*** Block opens ***

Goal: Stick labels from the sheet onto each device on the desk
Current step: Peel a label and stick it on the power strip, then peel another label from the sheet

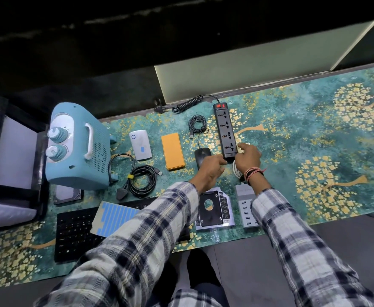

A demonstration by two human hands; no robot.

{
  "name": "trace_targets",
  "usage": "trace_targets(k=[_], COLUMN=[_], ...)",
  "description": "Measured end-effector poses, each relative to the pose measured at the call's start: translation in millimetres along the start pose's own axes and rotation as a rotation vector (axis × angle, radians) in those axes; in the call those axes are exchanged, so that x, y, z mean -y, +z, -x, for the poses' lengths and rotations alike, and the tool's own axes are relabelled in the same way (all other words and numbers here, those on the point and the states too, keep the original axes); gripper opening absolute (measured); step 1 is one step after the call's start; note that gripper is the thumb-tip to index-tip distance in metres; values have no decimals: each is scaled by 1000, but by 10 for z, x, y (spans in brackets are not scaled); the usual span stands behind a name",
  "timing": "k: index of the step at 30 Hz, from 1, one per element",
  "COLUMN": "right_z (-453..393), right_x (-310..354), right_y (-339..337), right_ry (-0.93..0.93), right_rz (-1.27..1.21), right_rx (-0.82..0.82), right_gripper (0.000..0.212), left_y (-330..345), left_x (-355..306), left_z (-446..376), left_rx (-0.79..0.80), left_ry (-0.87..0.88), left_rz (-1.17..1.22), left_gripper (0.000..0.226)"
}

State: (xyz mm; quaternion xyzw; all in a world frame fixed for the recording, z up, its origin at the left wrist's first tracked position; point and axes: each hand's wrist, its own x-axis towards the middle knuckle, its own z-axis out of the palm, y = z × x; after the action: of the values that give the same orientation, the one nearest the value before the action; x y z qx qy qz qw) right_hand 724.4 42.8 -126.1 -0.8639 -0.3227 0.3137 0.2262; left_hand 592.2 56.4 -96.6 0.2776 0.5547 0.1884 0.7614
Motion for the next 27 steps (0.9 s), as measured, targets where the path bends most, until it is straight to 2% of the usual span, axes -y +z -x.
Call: trace_targets(k=[2, 6, 9, 12, 17, 18, 20, 22, 23, 25, 27], right_z=[176, 662, 1090, 1501, 2023, 2072, 2228, 2381, 2444, 2603, 2738], right_x=[110, 384, 576, 749, 1001, 1022, 1107, 1158, 1161, 1181, 1193], right_y=[55, 276, 579, 925, 1504, 1618, 1848, 2023, 2080, 2160, 2227], right_ry=[-82, -179, -254, -316, -486, -518, -583, -568, -563, -544, -517], right_rz=[-30, -117, -132, -96, 179, 242, 384, 541, 622, 735, 750], right_rx=[-41, 9, 117, 270, 552, 569, 599, 609, 597, 536, 460], right_gripper=[44, 29, 26, 28, 11, 18, 25, 17, 27, 43, 44], left_y=[-72, -341, -746, -1227, -2067, -2212, -2518, -2741, -2827, -2954, -3020], left_x=[-30, -35, 96, 249, 478, 515, 622, 786, 875, 960, 904], left_z=[95, 308, 475, 745, 1316, 1385, 1476, 1487, 1474, 1561, 1712], left_rx=[-21, -129, -399, -657, -1108, -1167, -1205, -1171, -1133, -1020, -917], left_ry=[53, 134, 164, 173, 106, 77, -32, -152, -158, -121, -33], left_rz=[5, 85, 82, 154, 129, 143, 200, 288, 319, 372, 454], left_gripper=[20, 19, 15, 20, 21, 22, 35, 47, 49, 41, 25])
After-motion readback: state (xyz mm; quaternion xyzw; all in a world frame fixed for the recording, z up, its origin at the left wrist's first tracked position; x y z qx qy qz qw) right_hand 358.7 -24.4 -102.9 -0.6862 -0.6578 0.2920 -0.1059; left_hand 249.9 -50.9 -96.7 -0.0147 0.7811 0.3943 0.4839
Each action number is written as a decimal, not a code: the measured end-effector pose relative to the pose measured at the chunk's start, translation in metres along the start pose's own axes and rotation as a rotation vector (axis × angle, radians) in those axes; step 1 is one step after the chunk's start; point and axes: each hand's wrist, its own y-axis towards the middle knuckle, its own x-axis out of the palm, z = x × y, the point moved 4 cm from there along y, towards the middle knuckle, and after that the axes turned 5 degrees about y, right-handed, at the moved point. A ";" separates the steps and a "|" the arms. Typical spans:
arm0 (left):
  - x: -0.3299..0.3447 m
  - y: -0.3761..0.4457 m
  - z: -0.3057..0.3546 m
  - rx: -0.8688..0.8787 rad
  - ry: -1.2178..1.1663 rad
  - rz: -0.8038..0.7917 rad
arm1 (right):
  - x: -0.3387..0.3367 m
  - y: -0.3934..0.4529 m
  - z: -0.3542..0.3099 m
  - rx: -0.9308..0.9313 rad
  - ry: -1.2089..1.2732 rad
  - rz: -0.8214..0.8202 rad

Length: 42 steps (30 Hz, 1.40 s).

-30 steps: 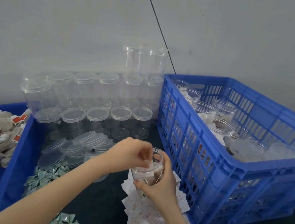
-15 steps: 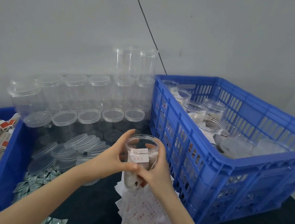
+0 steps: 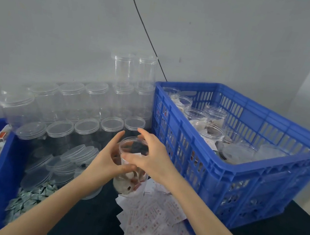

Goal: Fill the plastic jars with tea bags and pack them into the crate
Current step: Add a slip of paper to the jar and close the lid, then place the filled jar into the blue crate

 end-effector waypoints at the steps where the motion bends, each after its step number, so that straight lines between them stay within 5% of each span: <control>1: 0.001 0.000 0.002 0.017 -0.017 0.010 | -0.001 0.003 -0.005 -0.023 -0.115 -0.015; 8: -0.001 -0.006 0.021 0.095 -0.136 0.038 | -0.033 0.010 -0.050 -0.135 -0.399 -0.016; 15: -0.015 -0.003 -0.008 -0.118 -0.050 0.132 | -0.129 -0.003 -0.108 -0.270 -0.402 0.304; 21: -0.011 0.005 -0.016 -0.176 0.013 0.095 | -0.220 -0.017 -0.111 -0.203 -0.431 0.516; 27: 0.016 0.018 -0.008 -0.145 0.026 -0.001 | -0.239 -0.031 -0.073 -0.109 -0.661 0.384; 37: 0.045 0.036 -0.003 -0.102 0.065 -0.092 | -0.252 -0.064 -0.061 -0.172 -0.578 0.263; 42: 0.053 0.035 -0.004 -0.120 0.065 -0.116 | -0.248 -0.061 -0.045 -0.102 -0.516 0.033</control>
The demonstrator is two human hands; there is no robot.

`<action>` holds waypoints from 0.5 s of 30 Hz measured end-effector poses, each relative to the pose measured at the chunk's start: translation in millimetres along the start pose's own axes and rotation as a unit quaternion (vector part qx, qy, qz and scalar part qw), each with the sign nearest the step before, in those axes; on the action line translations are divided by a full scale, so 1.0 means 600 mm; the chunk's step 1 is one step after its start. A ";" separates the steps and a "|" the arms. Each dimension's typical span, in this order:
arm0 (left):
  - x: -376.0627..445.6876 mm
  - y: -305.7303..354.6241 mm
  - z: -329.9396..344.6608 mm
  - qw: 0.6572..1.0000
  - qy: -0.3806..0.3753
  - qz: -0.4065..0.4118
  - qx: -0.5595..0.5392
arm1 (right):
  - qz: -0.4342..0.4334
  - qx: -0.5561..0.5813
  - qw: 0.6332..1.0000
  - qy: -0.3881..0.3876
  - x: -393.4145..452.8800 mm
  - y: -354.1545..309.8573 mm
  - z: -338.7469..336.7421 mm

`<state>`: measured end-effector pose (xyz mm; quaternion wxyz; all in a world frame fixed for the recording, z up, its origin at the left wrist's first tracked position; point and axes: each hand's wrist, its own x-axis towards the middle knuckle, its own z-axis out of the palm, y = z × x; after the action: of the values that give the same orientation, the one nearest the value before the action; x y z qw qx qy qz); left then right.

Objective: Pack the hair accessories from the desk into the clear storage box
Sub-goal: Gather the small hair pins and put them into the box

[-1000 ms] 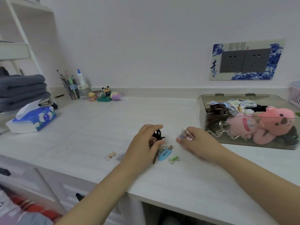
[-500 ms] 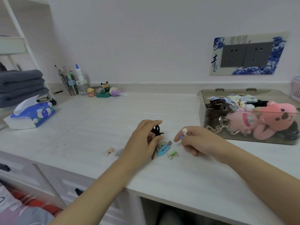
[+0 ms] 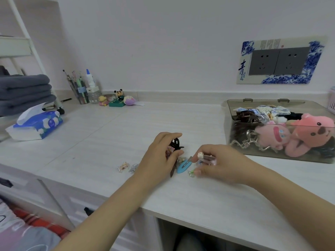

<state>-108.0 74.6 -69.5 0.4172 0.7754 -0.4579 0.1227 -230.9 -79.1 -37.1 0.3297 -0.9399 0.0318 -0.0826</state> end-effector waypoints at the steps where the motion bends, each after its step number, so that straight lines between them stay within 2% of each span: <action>1: 0.000 0.000 0.000 1.000 -0.001 0.000 0.002 | -0.003 -0.023 1.000 -0.009 0.000 0.001 0.003; 4: -0.001 -0.001 -0.001 1.000 -0.004 0.000 0.010 | -0.012 -0.088 0.996 -0.019 0.002 0.003 0.012; 8: 0.000 -0.002 0.000 1.000 -0.006 0.002 0.002 | -0.028 -0.120 0.992 -0.010 0.005 -0.001 0.019; 15: 0.000 0.000 0.000 1.000 -0.005 -0.002 0.001 | -0.018 -0.216 0.976 0.026 0.005 0.000 0.018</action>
<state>-107.9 74.7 -69.6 0.4144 0.7774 -0.4581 0.1185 -226.1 -72.5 -44.9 0.1162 -0.9869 0.0410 -0.1041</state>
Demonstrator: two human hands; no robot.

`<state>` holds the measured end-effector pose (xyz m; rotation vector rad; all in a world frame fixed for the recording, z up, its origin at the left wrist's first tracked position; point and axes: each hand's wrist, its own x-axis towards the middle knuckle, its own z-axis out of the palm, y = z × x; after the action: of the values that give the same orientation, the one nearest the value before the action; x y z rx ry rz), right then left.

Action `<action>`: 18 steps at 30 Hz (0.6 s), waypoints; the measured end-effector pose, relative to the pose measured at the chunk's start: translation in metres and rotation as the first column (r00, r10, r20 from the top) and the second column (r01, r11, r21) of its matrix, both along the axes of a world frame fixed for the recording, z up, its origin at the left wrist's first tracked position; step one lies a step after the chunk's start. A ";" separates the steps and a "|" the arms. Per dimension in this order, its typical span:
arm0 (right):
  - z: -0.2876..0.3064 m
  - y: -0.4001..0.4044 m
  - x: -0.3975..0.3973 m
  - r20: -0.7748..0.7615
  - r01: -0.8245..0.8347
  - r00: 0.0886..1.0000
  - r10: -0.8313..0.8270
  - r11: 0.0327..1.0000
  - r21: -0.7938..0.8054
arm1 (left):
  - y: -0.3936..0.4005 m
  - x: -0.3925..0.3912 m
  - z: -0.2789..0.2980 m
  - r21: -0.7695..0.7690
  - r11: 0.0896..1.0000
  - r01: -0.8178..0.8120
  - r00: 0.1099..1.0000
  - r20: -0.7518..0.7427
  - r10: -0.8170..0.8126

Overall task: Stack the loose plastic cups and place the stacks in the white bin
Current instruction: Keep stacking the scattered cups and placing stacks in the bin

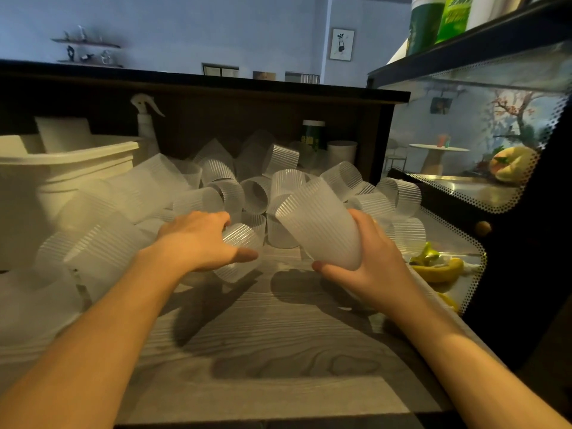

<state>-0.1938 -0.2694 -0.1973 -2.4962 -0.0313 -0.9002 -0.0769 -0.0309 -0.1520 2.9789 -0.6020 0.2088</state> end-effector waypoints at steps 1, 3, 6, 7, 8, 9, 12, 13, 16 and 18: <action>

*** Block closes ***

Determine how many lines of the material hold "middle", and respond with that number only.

**Response:**
4